套上黑色的披风,贴上青绿色的鬼头面具,一米八的高个,站在蜿蜒的角落,随机恐吓一对掉落的小情侣,是他最熟悉的工作日常,简单又能发泄情绪,还能赚点生活费,是一份做起来还算满意的兼职。
今天老板换了个恐怖主题,加上他,今晚有四个NPC在鬼屋里值班,是僵尸追击玩法。
说是能加大对玩家的刺激,就是费他们这些NPC的体力,还要顶着挨客人打的风险,上回交班那哥们被踹得小腿都青了。
白绸布在鼓风机的工作下四处飘荡,伴随着阵阵鬼乐。
有人进来了,传来一道男声的惊呼。
“哎呦,卧槽,这块海绵害得老子一下踩空了。”
“不过没事,宝儿,你抓紧我的手,我保护你。”
……
姜郴降面具下的脸不屑地抽动,他按照一贯的风格,从机关处跳出来,专挑那个爱现的人猛吓唬,还没怎么追,人就原地拖行两三米,大喊大叫。
“鬼哥哥,放过我们吧,我家女盆友害怕。”
他摆摆手,让出通道位置,示意女孩子先过。然后出其不意地接着吓唬那个缩在棺材后面的男同学。喊叫声更大了,还夹杂着几句脏话,姜郴降被吵得脑袋发懵。
“那个不好意思,让我把他带走吧。”
刚刚通过的双马尾女孩折返回来,匆匆忙忙拽走了捂着脸的男生。
对于这样的情况,姜郴降早已经习惯,他不太能理解,也不太能体会在这种环境下产生的吊桥效应怎么会让人们之间产生羁绊。可老板的这套宣传方案是有效的,来这里玩得大多是结伴的情侣。
有的扮演胆小鬼,有的扮演勇士,来来回回都是那样,比他在这黑暗的恐怖屋扮演NPC还要毫无新意。
姜郴降要和后面的NPC轮换位置,然后靠在角落里,等待下一波玩家。两个多小时过后,他才从员工通道出来。
今天闭店盘点时,老板拿着几张玩后体验单,草草看了几眼,放在休息室的茶几上。不少玩家在玩后体验上写到:这家扮演鬼的NPC小哥哥真的鬼气森森,冷脸吓唬人体验感超绝,五星好评。当然还有好多认为姜郴降爱装逼的男玩家,打了一星出了口恶气。
紧挨着的更衣室里,姜郴降背过身去,脱掉道具服装,套上卫衣和棉外套,裤腿短着一截,露出纤细的脚腕子。
老板看向姜郴降,笑着说道:“我们小姜一向是人气选手,过段时间有个特殊的NPC需要你演绎,到时候通知你。
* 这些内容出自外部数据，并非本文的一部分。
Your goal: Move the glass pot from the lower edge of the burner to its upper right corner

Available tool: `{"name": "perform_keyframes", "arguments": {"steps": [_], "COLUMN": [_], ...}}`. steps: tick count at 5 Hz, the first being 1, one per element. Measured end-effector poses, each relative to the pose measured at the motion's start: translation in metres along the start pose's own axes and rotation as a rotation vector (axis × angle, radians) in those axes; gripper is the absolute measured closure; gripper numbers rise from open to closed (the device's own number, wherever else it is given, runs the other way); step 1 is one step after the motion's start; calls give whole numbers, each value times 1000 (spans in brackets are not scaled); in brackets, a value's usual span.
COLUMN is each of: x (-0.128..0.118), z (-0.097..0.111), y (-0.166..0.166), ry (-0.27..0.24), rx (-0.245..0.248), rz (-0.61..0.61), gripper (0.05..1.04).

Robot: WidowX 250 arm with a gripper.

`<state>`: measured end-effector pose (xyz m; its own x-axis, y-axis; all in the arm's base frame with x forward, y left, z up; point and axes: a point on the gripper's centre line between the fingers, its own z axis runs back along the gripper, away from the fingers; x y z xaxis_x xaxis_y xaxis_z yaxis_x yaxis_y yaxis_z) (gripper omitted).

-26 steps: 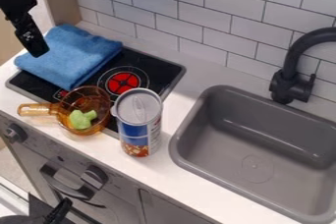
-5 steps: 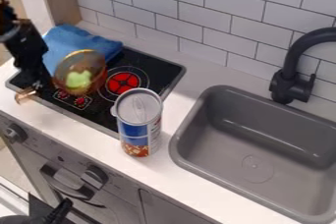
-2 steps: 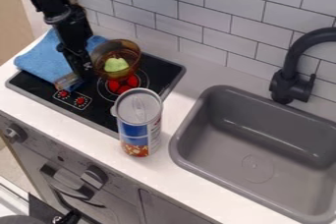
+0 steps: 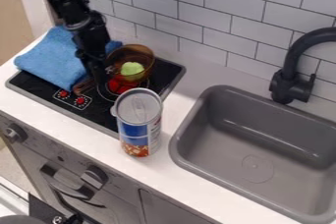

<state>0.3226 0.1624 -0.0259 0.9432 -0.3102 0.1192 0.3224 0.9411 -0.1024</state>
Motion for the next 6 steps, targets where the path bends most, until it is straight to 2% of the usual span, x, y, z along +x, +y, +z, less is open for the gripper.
{"name": "perform_keyframes", "arguments": {"steps": [1,2,4,5,6], "x": [12,18,13,8,3], "z": [-4,-7,-15,-7,15], "y": [-4,-10,-14,-15,-12], "ry": [-36,-58,-89,-94,-111], "rx": [5,0,-15,-51,-62], "rz": [19,46,68,73,47], "gripper": [736,677,141,87,87]}}
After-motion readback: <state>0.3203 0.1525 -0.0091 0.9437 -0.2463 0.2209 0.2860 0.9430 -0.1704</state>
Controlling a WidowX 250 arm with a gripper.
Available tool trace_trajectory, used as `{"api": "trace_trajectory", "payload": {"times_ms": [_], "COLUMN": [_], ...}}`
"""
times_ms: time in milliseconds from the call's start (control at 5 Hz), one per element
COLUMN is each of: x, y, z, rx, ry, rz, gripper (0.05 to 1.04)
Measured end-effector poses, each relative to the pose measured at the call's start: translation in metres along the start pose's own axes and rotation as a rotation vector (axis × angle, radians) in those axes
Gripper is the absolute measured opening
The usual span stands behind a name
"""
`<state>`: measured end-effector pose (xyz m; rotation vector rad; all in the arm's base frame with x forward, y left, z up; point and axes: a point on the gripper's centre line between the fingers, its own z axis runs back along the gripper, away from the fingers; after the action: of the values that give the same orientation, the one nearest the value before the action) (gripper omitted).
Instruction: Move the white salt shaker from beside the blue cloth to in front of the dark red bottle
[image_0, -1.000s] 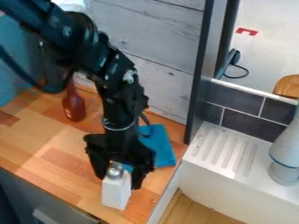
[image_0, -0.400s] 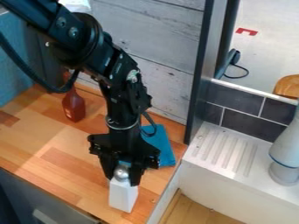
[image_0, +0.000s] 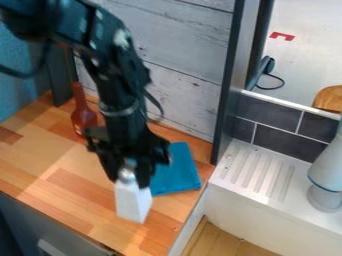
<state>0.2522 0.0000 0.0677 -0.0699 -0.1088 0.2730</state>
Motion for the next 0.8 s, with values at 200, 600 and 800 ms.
{"api": "trace_trajectory", "payload": {"times_ms": [200, 600, 800], "x": [0.011, 0.056, 0.08], "y": [0.019, 0.089, 0.119], "z": [0.029, 0.034, 0.019], "rx": [-0.028, 0.015, 0.029], "ry": [-0.034, -0.082, -0.09], "rz": [0.049, 0.227, 0.316], "gripper": [0.607, 0.608, 0.608]}}
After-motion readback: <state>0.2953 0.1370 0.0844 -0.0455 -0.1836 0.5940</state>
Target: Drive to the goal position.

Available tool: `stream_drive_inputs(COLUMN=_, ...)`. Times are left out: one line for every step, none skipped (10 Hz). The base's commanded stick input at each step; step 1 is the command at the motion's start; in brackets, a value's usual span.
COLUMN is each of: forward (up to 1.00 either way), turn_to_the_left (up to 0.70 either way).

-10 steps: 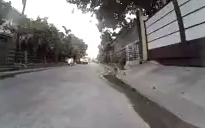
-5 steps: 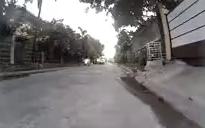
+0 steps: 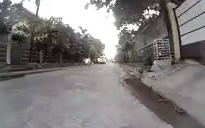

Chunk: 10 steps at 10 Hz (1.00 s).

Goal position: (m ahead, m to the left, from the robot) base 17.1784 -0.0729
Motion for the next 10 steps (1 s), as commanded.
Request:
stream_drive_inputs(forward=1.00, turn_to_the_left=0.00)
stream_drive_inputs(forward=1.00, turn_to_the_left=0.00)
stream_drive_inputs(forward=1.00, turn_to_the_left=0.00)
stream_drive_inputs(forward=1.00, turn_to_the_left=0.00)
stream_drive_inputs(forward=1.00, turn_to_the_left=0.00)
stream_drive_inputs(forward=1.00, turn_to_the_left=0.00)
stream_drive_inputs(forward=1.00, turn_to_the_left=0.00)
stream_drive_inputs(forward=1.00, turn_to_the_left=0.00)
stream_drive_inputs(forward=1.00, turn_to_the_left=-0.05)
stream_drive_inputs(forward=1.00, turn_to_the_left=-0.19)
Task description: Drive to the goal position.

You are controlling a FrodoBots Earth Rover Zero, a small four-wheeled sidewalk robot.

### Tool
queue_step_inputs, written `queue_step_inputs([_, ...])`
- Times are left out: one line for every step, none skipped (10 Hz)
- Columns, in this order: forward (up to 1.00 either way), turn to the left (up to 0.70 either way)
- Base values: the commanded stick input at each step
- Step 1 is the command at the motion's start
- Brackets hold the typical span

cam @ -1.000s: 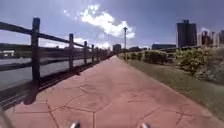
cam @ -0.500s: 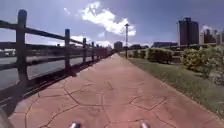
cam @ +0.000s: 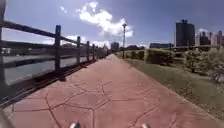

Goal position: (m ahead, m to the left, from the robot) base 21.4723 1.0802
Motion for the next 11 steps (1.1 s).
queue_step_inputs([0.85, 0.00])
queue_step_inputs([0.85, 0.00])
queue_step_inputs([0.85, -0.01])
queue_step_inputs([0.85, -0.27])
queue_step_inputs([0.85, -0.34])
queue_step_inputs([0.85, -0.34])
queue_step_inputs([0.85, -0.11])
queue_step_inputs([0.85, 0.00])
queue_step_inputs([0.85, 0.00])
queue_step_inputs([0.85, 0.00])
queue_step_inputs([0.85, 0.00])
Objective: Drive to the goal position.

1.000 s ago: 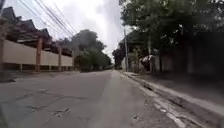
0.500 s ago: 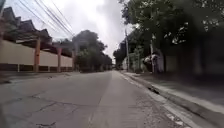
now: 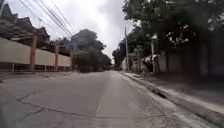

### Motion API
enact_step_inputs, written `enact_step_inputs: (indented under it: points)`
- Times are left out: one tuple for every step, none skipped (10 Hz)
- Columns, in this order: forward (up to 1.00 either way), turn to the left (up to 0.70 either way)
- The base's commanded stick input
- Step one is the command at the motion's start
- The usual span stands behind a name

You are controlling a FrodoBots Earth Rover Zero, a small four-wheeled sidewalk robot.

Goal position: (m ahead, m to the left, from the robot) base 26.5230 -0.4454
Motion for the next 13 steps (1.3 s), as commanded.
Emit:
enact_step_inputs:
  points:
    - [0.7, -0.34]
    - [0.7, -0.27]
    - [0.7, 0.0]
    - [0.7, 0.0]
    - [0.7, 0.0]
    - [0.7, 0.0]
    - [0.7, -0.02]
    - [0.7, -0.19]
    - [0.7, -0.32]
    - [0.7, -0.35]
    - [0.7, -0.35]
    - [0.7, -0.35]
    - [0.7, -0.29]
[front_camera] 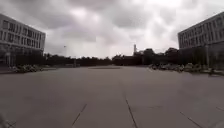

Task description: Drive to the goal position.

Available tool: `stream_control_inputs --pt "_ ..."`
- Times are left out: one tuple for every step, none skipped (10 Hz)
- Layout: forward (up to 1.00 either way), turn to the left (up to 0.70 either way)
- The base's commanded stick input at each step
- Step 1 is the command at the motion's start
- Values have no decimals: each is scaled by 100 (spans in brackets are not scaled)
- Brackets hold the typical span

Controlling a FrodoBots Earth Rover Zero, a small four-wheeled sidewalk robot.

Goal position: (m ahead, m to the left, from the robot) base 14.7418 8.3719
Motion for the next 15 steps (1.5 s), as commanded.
stream_control_inputs --pt "70 0" --pt "70 0" --pt "70 0" --pt "70 0" --pt "70 0" --pt "70 0" --pt "70 -2" --pt "70 -2" --pt "70 -3" --pt "70 -2" --pt "70 -2" --pt "70 -3" --pt "70 -2" --pt "70 -2" --pt "70 -2"
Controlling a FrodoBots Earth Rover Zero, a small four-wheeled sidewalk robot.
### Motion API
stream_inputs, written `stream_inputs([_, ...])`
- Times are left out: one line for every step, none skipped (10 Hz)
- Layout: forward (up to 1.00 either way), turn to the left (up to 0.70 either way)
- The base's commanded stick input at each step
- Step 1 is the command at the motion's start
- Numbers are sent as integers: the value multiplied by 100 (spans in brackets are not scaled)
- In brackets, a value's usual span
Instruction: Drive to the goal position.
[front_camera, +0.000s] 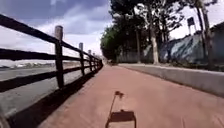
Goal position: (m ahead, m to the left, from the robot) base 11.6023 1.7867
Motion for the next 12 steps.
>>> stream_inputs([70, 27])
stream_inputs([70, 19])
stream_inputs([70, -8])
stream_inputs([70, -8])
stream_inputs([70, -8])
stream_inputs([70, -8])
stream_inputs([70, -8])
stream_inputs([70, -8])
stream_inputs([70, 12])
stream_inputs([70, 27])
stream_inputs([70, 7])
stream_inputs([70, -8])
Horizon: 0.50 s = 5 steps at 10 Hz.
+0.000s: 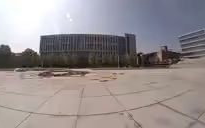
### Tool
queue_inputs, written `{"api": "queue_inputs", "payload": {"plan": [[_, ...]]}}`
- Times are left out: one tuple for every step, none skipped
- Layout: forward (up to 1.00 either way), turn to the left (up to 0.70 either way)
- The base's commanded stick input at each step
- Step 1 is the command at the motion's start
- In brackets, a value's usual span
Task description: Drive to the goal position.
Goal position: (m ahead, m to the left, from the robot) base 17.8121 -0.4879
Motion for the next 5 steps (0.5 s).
{"api": "queue_inputs", "payload": {"plan": [[0.7,0.0],[0.7,0.0],[0.7,0.0],[0.7,0.0],[0.7,0.0]]}}
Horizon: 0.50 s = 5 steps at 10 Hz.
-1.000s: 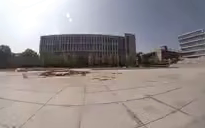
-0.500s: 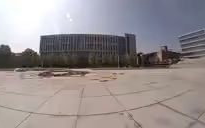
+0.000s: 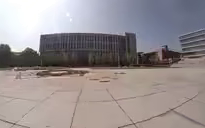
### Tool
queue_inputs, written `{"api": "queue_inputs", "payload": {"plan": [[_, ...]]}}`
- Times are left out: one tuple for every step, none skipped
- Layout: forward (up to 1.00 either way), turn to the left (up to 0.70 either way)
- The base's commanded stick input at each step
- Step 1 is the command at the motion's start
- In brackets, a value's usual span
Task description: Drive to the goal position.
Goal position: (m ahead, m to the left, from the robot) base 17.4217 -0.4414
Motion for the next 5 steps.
{"api": "queue_inputs", "payload": {"plan": [[0.7,0.0],[0.7,0.0],[0.7,0.0],[0.7,0.0],[0.7,0.0]]}}
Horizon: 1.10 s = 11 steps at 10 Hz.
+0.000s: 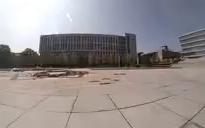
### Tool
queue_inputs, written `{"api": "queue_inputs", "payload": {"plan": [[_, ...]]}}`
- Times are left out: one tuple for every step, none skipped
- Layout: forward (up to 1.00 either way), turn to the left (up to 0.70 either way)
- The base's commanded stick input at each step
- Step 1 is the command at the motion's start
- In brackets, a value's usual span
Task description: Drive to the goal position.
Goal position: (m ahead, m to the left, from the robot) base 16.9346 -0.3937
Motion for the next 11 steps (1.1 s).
{"api": "queue_inputs", "payload": {"plan": [[0.7,0.0],[0.7,0.0],[0.7,0.0],[0.7,0.0],[0.7,0.0],[0.7,0.0],[0.7,0.0],[0.7,-0.04],[0.7,-0.26],[0.7,-0.34],[0.7,-0.34]]}}
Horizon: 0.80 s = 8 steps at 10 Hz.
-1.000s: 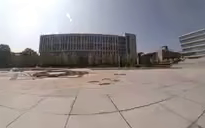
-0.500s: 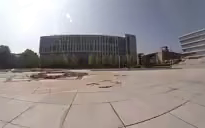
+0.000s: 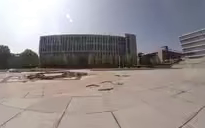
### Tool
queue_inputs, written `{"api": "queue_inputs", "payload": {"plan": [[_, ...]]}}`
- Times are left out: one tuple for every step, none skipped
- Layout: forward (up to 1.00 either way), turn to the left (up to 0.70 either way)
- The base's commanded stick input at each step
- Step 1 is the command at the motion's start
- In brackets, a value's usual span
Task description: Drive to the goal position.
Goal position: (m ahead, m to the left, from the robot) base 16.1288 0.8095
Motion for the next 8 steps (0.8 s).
{"api": "queue_inputs", "payload": {"plan": [[0.7,-0.34],[0.7,-0.34],[0.7,-0.34],[0.7,-0.33],[0.7,-0.21],[0.7,-0.1],[0.7,-0.02],[0.7,0.0]]}}
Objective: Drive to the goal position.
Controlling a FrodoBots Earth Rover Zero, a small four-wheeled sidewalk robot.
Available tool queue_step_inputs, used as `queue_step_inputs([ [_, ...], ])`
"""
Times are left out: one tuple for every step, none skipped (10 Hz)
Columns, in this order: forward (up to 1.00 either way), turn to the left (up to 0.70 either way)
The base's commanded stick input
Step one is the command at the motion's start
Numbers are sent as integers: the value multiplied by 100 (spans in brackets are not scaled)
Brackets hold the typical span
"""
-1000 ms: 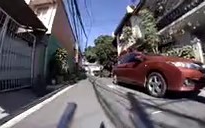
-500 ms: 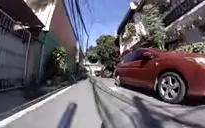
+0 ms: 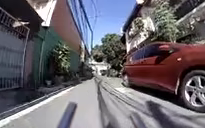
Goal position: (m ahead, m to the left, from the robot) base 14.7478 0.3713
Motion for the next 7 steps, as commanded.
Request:
queue_step_inputs([
  [100, 4],
  [100, -21],
  [100, -38],
  [100, -39],
  [100, -40],
  [100, -40],
  [100, -40],
])
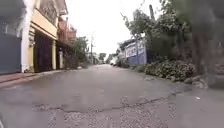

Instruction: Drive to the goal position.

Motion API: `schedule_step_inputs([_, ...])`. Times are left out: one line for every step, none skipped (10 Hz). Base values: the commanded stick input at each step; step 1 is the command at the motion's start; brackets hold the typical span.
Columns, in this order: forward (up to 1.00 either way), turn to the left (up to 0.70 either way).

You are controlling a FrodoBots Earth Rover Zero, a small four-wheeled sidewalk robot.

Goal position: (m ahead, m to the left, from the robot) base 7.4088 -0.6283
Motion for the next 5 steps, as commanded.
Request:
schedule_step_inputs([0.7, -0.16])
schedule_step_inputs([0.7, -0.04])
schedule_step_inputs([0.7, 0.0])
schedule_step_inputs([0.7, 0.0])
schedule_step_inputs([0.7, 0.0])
”
“加钱吗?”少年没去看单子上究竟写了什么,捞起口袋里的扁框黑镜架在鼻子上。
“肯定加,小财迷,先别着急走,一晚上没吃饭,和我们一起吧。”这家鬼城的另一个女老板将餐盒摆在茶几上,开口挽留他。
“不了,谢谢乔姐,朋友在等。”他客气地回道,挎上包离开了。
老板高恒冲着乔昕挤挤眼,“小姜肯定是有女朋友等着呢,别耽误小孩正事。”
乔昕没好气地笑笑,“少开人家小姜玩笑,现在的正事是好好学习,天天向上好嘛。”